Mission city leaders last week agreed to have a public hearing Oct. 16 on the issue. Mission City Administrator Laura Smith said that following the public hearing, Mission may agree to de-annex the subject property. If that happens, then Roeland Park city leaders may call a special meeting that same day to annex it.
“It’s important to get that timing right because, from the county’s perspective, we don’t want any lapse in terms of which part is in whose city for any period of time,” Smith told the Mission council Sept. 18. “So if we can’t get that accomplished on the same day — which we think is feasible to do — then it would require us going to the county, essentially, to get a blessing on that. Iif we can accomplish that on the same day, we don’t have to take that additional step.”
The way corporate boundaries currently fall at the intersection of Johnson and Roe, one of the traffic signal poles is located in Roeland Park. As such, Roeland Park has agreed to assume 25% of the traffic signal costs at Johnson Drive and Roe Boulevard, regardless of the deannexation process.
If Mission de-annexes the seven-tenths of an acre to Roeland Park, then an additional traffic signal pole at Johnson and Roe will be located in Roeland Park as well. In that case, Roeland Park would then cover 50% of the traffic signal costs.
The deannexation issue has been delayed, however, while the two cities negotiate on terms of compensation for past traffic signal expenses at Johnson and Roe. Mission had covered 100% of the traffic signal costs since it was installed in 2003, so the city asked for $125,000 from Roeland Park to make up for those costs over the past 16 years.
Roeland Park’s counter offer was $10,000, as city leaders said there was no record indicating that the city would help Mission pay for traffic signal costs.

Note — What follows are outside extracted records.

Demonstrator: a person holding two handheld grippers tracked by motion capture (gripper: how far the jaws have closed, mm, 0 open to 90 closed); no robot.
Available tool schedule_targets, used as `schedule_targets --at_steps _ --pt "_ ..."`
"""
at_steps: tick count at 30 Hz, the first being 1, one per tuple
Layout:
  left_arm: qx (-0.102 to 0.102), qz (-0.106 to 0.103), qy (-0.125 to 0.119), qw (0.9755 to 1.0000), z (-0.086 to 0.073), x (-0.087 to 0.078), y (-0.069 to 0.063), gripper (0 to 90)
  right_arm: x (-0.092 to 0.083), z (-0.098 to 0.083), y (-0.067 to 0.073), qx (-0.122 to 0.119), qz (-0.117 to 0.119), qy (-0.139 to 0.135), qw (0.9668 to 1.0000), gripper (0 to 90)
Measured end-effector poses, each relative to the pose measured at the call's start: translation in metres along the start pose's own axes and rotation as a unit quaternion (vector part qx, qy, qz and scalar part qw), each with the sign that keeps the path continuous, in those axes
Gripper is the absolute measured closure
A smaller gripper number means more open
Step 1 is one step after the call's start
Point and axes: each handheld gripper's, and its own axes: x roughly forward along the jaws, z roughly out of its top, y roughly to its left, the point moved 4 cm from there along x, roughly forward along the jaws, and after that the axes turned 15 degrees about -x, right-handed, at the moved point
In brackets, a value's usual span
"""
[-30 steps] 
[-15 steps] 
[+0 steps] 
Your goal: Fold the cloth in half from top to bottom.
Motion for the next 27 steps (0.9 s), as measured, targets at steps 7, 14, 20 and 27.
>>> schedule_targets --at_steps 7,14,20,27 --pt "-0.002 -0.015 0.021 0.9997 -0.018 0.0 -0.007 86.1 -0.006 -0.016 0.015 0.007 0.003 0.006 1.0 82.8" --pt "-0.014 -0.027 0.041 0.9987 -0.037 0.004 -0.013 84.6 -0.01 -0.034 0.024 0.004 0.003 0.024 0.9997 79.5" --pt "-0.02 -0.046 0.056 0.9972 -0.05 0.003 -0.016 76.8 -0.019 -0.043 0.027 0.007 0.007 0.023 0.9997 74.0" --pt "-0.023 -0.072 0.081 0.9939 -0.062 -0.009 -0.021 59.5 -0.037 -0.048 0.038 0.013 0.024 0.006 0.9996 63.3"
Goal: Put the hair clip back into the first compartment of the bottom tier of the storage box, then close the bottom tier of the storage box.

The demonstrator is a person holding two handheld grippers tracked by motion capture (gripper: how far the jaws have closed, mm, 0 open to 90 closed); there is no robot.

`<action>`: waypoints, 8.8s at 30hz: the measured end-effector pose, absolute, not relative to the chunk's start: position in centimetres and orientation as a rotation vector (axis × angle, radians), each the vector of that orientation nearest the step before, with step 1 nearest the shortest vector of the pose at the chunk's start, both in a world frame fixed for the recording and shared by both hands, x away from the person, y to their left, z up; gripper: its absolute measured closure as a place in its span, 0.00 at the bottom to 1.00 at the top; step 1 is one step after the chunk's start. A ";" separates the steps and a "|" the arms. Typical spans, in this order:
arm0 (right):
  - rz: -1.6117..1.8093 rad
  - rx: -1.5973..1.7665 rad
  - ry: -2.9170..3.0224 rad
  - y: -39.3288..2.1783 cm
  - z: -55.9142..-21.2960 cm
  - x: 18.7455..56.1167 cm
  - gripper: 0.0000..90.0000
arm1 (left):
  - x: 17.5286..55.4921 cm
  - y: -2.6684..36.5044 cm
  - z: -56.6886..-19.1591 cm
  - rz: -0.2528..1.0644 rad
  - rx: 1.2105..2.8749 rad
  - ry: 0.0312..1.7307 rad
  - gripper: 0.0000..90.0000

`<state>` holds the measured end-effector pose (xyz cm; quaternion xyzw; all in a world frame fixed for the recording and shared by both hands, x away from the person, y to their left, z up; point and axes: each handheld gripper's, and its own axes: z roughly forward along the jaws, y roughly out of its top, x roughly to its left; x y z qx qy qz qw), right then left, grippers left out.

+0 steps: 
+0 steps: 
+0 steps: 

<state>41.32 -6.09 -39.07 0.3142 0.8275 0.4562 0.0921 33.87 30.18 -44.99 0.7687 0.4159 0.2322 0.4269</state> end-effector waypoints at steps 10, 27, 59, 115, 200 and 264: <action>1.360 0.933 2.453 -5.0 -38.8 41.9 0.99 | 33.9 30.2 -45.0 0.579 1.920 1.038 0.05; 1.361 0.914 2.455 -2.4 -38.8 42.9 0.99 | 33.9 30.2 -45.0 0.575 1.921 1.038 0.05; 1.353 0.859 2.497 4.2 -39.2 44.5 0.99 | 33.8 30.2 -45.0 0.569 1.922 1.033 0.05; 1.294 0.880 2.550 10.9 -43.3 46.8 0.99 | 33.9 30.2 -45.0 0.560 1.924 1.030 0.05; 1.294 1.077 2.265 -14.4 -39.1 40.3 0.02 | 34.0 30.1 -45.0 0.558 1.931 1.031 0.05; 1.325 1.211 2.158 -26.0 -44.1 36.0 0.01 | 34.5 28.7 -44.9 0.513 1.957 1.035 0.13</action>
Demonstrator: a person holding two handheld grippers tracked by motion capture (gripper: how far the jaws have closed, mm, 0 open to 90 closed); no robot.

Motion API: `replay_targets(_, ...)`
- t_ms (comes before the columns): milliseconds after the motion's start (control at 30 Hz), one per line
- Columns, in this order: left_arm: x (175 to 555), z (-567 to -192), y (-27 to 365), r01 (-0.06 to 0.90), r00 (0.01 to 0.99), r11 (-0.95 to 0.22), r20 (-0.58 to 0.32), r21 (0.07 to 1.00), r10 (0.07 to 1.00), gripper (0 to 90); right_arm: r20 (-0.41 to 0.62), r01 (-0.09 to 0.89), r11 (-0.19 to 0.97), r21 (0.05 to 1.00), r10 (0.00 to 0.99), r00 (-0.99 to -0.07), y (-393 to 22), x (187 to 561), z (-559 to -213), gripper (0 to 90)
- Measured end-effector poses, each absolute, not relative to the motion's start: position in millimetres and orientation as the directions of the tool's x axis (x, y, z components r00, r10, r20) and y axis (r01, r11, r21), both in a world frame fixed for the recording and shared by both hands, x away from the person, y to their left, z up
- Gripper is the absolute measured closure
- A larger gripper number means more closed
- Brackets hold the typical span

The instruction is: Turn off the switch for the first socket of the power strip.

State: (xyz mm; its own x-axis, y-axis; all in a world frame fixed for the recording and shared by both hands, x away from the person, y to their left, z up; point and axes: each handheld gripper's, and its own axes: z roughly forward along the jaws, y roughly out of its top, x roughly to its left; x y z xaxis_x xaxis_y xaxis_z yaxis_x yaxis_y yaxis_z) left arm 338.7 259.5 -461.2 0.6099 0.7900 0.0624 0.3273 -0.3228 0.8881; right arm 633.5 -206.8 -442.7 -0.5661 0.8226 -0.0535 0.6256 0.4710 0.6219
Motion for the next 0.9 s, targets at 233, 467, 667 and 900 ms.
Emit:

Smith said the two cities plan to negotiate the additional compensation by the end of the year, but she said they hope to resolve the issue in October.
Roeland Park city leaders have asked Mission to move as quickly as possible with the deannexation process in order to help the developer who currently needs approval from the planning commissions of both cities on the project.
In order to keep the development process moving forward, the developer will still meet with the Mission planning commission on Sept. 23, but the planning commission will table the item and take no action, Smith said. That would allow the developer to continue moving forward on its project timeline.